Si uno mira el artículo de Pío Moa en la Wikipedia, alcanza a hacerse una idea poco afortunada de quién es y de lo que ha hecho, no concibe su personalidad con claridad, porque lo que domina es el mito del ex-Grapo que muda de piel y de convicciones, como si eso fuera una aberración, sólo aceptable si la «conversión» hubiera atracado en los muelles de la socialdemocracia. Los conflictos morales de los cuatro perros verdes son exactamente los del autor, y la novela es, a mi entender, una radiografía suya.

Conocí a Pío Moa no estoy seguro de si en el otoño de 1967 ó 1968, cuando ambos nos dirigíamos a la calle Capitán Haya de Madrid, donde estaba al EOP. Trabajamos el mismo verano como «becarios» en el diario «Pueblo», donde nos había situado Emilio Romero, por entonces director de la Escuela, porque ambos éramos (yo lo aparentaba al parecer con éxito) unos rebeldes, y quería ver si éramos domesticables. Yo fui un becario convencional, y eso que la oportunidad era digna de tener en cuenta, pero mi vocación periodística no estaba a la altura de la de Raúl del Pozo, por ejemplo, un joven veterano en el diario, y desde luego no me interesaba ni el modelo Yale ni el modelo Marlasca (con C). Creo que Pío no se hizo notar, aunque mi memoria es endeble. Luego se ha visto que era un hombre de acción, como los estupendos personajes de su tocayo Baroja (a quien se parece, no solo en el estilo ágil, sino en el bigote y la calva), y un historiador combativo, que son mucho más entretenidos que los historiadores académicos y mesurados.

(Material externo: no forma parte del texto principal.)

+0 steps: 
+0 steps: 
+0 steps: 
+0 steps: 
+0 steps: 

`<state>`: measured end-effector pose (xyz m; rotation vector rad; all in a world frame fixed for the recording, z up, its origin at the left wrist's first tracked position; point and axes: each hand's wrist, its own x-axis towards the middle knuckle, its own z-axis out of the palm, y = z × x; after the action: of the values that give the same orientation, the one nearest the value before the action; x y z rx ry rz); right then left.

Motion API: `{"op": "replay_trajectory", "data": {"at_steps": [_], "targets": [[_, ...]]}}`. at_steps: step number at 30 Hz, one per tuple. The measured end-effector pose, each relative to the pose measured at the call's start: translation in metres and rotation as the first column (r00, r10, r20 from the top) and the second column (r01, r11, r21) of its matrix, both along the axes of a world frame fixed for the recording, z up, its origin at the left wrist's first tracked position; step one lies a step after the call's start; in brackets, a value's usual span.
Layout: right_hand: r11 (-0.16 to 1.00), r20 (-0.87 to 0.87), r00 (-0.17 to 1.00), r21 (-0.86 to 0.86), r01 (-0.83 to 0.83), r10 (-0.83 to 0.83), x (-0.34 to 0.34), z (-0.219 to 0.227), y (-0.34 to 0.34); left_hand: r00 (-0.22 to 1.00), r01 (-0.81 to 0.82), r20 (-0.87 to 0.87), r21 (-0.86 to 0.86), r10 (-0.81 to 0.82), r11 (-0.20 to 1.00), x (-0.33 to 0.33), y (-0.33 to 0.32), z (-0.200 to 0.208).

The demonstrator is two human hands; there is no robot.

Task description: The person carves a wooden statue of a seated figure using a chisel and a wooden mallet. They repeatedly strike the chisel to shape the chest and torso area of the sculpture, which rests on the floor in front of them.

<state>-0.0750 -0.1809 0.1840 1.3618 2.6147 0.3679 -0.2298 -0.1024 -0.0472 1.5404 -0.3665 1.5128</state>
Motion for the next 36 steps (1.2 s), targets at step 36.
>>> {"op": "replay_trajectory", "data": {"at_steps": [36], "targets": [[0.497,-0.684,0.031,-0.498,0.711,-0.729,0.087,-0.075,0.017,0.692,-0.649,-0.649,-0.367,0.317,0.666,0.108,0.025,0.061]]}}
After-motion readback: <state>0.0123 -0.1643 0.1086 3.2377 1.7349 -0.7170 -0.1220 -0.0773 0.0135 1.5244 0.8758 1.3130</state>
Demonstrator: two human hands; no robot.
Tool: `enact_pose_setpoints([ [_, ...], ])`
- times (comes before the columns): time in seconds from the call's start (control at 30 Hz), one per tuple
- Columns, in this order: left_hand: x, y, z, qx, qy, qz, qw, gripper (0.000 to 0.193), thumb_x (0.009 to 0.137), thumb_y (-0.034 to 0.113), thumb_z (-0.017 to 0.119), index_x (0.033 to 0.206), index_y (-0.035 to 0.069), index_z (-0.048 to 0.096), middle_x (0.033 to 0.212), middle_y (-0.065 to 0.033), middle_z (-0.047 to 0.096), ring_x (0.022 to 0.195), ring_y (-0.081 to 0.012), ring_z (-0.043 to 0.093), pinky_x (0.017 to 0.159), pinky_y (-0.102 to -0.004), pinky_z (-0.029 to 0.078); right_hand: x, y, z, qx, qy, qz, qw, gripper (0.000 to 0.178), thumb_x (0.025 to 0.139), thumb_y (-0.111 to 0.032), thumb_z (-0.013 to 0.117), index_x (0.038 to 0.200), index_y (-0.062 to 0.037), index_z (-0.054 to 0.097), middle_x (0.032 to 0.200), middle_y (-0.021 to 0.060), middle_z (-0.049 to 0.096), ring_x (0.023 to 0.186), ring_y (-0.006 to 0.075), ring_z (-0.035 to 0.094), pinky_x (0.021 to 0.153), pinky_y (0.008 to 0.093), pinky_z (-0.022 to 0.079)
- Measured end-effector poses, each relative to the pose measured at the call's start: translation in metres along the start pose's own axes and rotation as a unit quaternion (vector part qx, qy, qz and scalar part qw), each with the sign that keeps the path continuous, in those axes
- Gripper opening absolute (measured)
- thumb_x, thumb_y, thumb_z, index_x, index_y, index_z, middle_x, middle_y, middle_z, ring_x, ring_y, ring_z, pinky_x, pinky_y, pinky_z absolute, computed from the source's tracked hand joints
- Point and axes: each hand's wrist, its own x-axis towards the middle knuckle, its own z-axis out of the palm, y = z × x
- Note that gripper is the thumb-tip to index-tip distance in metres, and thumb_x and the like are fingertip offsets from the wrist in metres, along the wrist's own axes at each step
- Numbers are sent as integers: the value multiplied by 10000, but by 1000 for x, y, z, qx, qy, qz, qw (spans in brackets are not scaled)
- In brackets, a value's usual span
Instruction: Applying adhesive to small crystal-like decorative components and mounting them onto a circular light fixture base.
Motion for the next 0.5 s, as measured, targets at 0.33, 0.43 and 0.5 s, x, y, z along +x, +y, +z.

He visto poco a Pío Moa en los últimos años, pero sé de él porque me envía de vez en cuando enlaces a sus artículos, sus intervenciones radiofónicas y televisivas, y noticias relativas a él y a su trabajo.

No soy un periodista conocido como algunos de mis compañeros de promoción, pero me reconforta pertenecer a una generación de tipos que dejarán huella, y la de Pío Moa será profunda.